For every entry that follows, return the words exactly and omit any picture.
__________
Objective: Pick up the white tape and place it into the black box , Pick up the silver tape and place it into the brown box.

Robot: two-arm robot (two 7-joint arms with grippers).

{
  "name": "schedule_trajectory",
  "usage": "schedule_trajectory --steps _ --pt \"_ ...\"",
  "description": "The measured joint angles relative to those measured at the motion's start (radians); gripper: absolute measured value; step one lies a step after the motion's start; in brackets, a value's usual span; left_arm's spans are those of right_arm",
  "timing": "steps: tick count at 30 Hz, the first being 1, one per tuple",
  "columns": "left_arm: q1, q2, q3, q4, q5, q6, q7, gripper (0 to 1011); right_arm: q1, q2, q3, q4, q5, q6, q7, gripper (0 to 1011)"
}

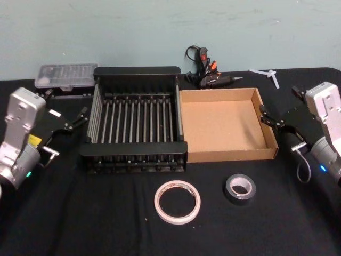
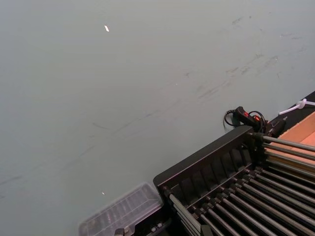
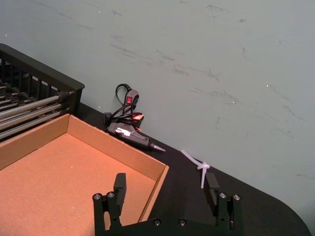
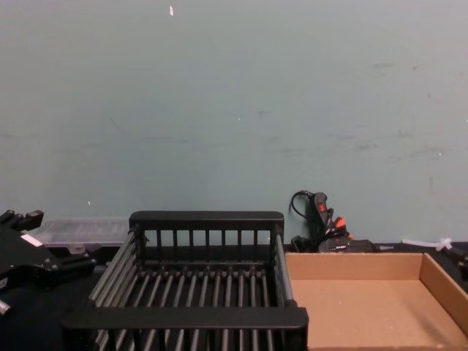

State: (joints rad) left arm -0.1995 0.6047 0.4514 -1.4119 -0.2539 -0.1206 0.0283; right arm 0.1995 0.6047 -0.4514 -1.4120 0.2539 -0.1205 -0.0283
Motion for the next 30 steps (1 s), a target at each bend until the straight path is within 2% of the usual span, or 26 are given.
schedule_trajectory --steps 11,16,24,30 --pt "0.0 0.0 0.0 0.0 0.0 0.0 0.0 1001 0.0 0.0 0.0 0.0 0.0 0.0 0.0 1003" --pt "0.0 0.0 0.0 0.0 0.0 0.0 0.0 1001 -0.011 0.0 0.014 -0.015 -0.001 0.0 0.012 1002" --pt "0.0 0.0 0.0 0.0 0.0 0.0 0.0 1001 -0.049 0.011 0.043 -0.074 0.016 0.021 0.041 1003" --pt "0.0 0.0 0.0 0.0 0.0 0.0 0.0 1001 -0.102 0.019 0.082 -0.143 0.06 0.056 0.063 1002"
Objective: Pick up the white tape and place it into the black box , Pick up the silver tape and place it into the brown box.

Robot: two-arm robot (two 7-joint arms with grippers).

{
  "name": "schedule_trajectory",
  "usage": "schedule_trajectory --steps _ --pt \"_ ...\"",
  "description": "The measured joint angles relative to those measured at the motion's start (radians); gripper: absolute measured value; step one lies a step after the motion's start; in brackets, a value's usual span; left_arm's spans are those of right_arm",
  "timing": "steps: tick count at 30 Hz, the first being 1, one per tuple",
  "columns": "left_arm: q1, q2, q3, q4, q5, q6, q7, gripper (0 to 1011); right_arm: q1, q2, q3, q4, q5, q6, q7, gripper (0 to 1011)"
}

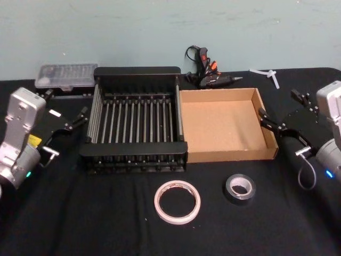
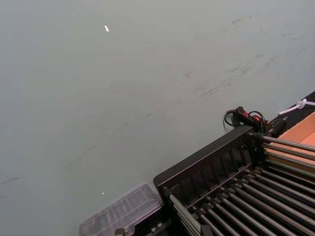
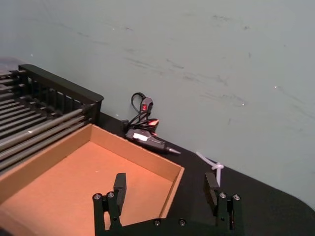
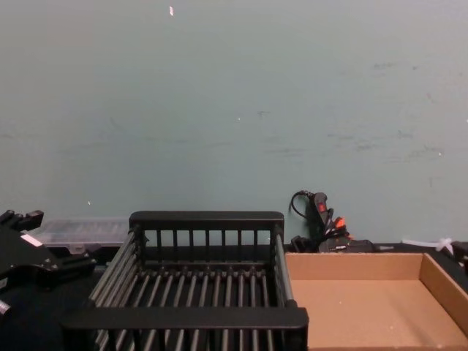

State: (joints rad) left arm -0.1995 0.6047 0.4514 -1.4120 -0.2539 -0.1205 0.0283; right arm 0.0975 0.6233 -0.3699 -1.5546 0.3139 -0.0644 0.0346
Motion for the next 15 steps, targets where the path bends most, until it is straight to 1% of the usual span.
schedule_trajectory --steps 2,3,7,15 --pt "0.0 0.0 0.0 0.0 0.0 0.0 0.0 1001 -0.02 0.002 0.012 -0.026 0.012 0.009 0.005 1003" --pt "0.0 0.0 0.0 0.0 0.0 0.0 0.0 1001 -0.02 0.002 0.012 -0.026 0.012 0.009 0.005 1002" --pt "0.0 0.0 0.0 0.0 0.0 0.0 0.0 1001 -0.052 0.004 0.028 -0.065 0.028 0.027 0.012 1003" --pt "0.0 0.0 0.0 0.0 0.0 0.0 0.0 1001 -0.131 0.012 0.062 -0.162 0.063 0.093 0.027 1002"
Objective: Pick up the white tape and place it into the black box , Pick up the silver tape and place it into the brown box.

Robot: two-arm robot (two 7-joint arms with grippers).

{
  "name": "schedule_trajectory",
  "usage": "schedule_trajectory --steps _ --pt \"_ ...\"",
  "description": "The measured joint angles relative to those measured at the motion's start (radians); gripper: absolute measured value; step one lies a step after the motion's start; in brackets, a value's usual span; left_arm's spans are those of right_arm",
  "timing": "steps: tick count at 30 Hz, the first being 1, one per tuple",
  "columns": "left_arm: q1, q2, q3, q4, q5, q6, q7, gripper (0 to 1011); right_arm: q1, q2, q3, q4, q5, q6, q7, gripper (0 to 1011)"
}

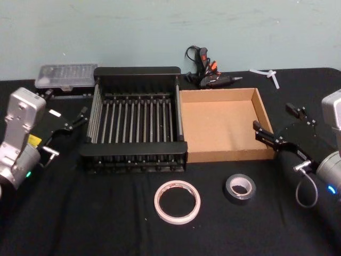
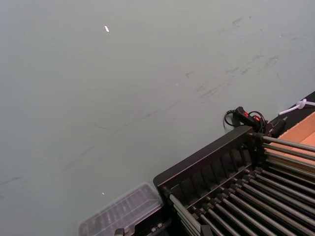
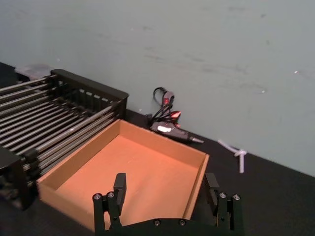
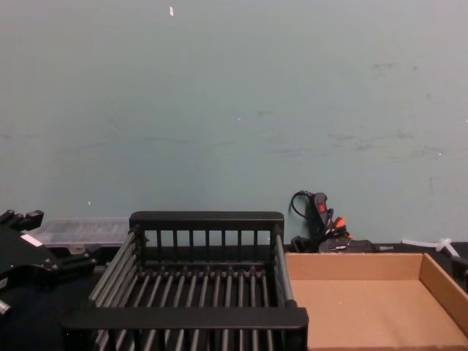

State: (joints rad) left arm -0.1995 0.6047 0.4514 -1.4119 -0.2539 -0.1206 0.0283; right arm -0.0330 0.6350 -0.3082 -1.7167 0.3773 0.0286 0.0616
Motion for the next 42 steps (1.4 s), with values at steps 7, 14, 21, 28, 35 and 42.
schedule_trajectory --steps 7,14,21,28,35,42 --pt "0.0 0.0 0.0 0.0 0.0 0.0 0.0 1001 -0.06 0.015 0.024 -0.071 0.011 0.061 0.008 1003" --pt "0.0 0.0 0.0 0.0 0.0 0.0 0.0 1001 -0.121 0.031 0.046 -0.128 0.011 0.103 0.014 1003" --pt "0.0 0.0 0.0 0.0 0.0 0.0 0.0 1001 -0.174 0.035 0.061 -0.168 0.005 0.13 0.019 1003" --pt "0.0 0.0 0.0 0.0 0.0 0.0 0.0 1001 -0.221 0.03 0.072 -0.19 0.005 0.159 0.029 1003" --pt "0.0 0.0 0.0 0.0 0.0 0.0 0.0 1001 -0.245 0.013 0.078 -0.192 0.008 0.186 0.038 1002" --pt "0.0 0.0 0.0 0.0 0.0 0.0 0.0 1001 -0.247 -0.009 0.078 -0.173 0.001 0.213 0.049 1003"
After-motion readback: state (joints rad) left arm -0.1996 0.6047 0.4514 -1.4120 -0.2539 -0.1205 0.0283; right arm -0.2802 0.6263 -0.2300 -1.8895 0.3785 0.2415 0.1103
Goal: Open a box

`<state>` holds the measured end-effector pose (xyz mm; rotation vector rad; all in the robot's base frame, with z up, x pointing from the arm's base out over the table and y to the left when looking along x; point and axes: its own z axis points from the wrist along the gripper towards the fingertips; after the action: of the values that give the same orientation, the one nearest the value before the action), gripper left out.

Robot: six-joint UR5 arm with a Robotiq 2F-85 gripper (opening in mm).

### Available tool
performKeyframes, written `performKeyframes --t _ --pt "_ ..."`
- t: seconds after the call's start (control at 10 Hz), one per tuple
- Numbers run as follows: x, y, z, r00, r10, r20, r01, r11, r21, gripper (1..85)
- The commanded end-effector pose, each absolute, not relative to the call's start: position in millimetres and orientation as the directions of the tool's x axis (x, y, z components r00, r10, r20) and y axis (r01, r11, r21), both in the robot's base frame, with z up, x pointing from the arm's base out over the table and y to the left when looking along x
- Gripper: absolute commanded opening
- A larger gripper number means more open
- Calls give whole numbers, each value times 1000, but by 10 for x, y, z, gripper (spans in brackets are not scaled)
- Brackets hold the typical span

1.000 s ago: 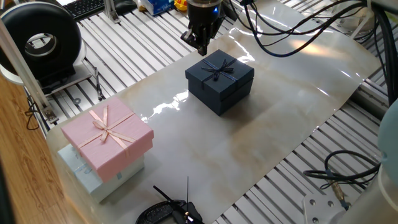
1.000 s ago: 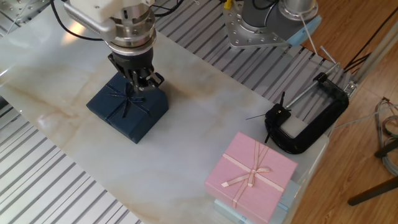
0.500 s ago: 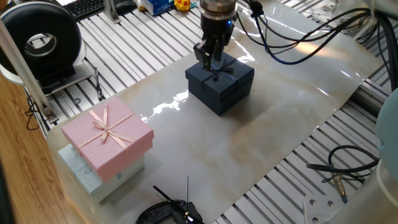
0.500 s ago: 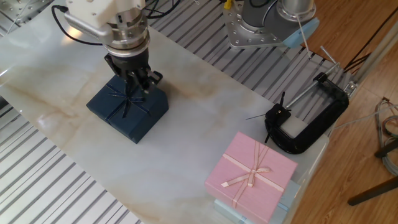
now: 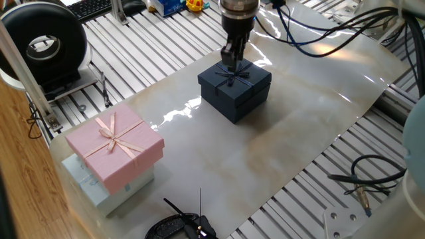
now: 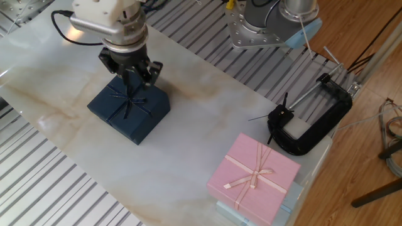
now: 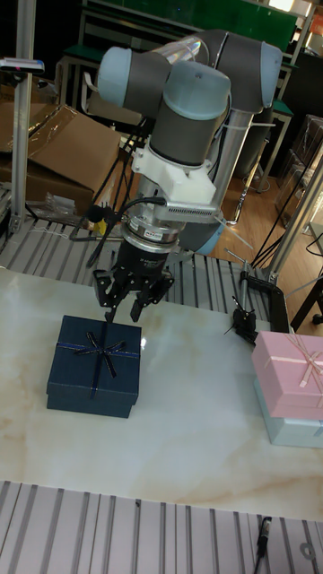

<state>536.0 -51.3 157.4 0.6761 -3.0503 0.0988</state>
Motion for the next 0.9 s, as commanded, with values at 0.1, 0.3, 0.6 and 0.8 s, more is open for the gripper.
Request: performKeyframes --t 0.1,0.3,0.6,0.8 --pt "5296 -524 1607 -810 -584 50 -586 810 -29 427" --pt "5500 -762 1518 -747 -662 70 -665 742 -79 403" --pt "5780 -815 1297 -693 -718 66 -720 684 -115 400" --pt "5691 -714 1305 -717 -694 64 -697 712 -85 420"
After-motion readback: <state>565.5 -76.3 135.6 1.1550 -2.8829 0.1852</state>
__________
**ANSWER BOX**.
Objective: Pick up the white tape and place it into the black box , Pick up the silver tape and place it into the brown box.

Robot: two-arm robot (two 7-joint arms with grippers).

{
  "name": "schedule_trajectory",
  "usage": "schedule_trajectory --steps _ --pt \"_ ...\"",
  "description": "The measured joint angles relative to those measured at the motion's start (radians); gripper: absolute measured value; step one lies a step after the motion's start; in brackets, a value's usual span; left_arm's spans are those of right_arm",
  "timing": "steps: tick count at 30 Hz, the first being 1, one per tuple",
  "columns": "left_arm: q1, q2, q3, q4, q5, q6, q7, gripper (0 to 1011); right_arm: q1, q2, q3, q4, q5, q6, q7, gripper (0 to 1011)"
}


State: (joints rad) left arm -0.1995 0.6047 0.4514 -1.4119 -0.2539 -0.1206 0.0283; right arm 0.1995 0.6047 -0.4514 -1.4120 0.2539 -0.1205 -0.0283
Motion for the next 30 steps (1 s), a target at each bend until the straight path is within 2% of the usual span, or 26 are given.
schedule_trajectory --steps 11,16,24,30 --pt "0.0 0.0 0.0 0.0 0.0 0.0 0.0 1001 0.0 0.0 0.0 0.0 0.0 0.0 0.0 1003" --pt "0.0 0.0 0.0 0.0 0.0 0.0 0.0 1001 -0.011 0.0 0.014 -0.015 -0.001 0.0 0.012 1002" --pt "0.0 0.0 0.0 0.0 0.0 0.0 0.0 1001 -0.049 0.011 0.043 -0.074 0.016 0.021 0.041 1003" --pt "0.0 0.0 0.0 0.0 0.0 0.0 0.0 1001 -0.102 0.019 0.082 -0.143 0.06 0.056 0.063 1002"
Objective: Pick up the white tape and place it into the black box , Pick up the silver tape and place it into the brown box.

Robot: two-arm robot (two 7-joint arms with grippers).

{
  "name": "schedule_trajectory",
  "usage": "schedule_trajectory --steps _ --pt \"_ ...\"",
  "description": "The measured joint angles relative to those measured at the motion's start (radians); gripper: absolute measured value; step one lies a step after the motion's start; in brackets, a value's usual span; left_arm's spans are those of right_arm",
  "timing": "steps: tick count at 30 Hz, the first being 1, one per tuple",
  "columns": "left_arm: q1, q2, q3, q4, q5, q6, q7, gripper (0 to 1011); right_arm: q1, q2, q3, q4, q5, q6, q7, gripper (0 to 1011)"
}


State: (joints rad) left arm -0.1995 0.6047 0.4514 -1.4120 -0.2539 -0.1205 0.0283; right arm 0.0975 0.6233 -0.3699 -1.5546 0.3139 -0.0644 0.0346
Motion for the next 15 steps, targets where the path bends most, until it is straight to 1% of the usual span.
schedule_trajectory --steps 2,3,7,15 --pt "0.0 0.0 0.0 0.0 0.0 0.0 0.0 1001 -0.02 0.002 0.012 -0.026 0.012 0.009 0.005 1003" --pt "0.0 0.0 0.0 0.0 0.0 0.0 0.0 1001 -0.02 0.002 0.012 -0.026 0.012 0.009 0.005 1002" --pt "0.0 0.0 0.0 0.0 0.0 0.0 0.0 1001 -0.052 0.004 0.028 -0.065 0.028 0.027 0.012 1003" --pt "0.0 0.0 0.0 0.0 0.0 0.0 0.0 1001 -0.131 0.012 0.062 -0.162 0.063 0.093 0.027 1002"
Objective: Pick up the white tape and place it into the black box , Pick up the silver tape and place it into the brown box.

Robot: two-arm robot (two 7-joint arms with grippers).

{
  "name": "schedule_trajectory",
  "usage": "schedule_trajectory --steps _ --pt \"_ ...\"",
  "description": "The measured joint angles relative to those measured at the motion's start (radians); gripper: absolute measured value; step one lies a step after the motion's start; in brackets, a value's usual span; left_arm's spans are those of right_arm",
  "timing": "steps: tick count at 30 Hz, the first being 1, one per tuple",
  "columns": "left_arm: q1, q2, q3, q4, q5, q6, q7, gripper (0 to 1011); right_arm: q1, q2, q3, q4, q5, q6, q7, gripper (0 to 1011)"
}


State: (joints rad) left arm -0.1995 0.6047 0.4514 -1.4119 -0.2539 -0.1206 0.0283; right arm -0.0330 0.6350 -0.3082 -1.7167 0.3773 0.0286 0.0616
Motion for the next 42 steps (1.4 s), with values at steps 7, 14, 21, 28, 35 and 42.
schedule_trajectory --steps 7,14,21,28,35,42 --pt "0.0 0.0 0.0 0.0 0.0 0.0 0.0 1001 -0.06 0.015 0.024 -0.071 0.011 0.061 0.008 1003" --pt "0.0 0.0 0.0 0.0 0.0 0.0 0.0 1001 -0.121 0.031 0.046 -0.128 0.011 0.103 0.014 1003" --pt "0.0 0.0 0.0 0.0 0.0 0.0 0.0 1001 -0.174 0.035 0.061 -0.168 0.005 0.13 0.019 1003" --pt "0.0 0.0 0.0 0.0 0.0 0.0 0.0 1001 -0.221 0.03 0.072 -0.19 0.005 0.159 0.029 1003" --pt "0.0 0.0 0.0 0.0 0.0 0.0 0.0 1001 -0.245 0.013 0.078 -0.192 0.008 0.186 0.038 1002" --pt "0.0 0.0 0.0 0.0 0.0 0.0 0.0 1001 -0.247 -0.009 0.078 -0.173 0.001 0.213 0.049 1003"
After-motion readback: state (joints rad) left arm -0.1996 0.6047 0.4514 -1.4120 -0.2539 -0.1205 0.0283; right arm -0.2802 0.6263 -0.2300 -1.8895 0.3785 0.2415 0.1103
Goal: Open a box

`<state>` holds the measured end-effector pose (xyz mm; rotation vector rad; all in the robot's base frame, with z up, x pointing from the arm's base out over the table and y to the left when looking along x; point and axes: its own z axis points from the wrist along the gripper towards the fingertips; after the action: of the values that give the same orientation, the one nearest the value before the action), gripper left out.

Robot: six-joint UR5 arm with a Robotiq 2F-85 gripper (opening in mm).

### Available tool
performKeyframes, written `performKeyframes --t _ --pt "_ ..."`
- t: seconds after the call's start (control at 10 Hz), one per tuple
- Numbers run as follows: x, y, z, r00, r10, r20, r01, r11, r21, gripper (1..85)
- The commanded end-effector pose, each absolute, not relative to the call's start: position in millimetres and orientation as the directions of the tool's x axis (x, y, z components r00, r10, r20) and y axis (r01, r11, r21), both in the robot's base frame, with z up, x pointing from the arm's base out over the table and y to the left when looking along x
- Gripper: absolute commanded opening
- A larger gripper number means more open
- Calls give whole numbers, each value times 1000, but by 10 for x, y, z, gripper (spans in brackets are not scaled)
- Brackets hold the typical span

1.000 s ago: 
1.000 s ago: 
0.500 s ago: 
0.500 s ago: 
now: 
now: 
now: 

<state>536.0 -51.3 157.4 0.6761 -3.0503 0.0988</state>
Motion for the next 0.9 s, as commanded, with values at 0.1, 0.3, 0.6 and 0.8 s, more is open for the gripper.
Request: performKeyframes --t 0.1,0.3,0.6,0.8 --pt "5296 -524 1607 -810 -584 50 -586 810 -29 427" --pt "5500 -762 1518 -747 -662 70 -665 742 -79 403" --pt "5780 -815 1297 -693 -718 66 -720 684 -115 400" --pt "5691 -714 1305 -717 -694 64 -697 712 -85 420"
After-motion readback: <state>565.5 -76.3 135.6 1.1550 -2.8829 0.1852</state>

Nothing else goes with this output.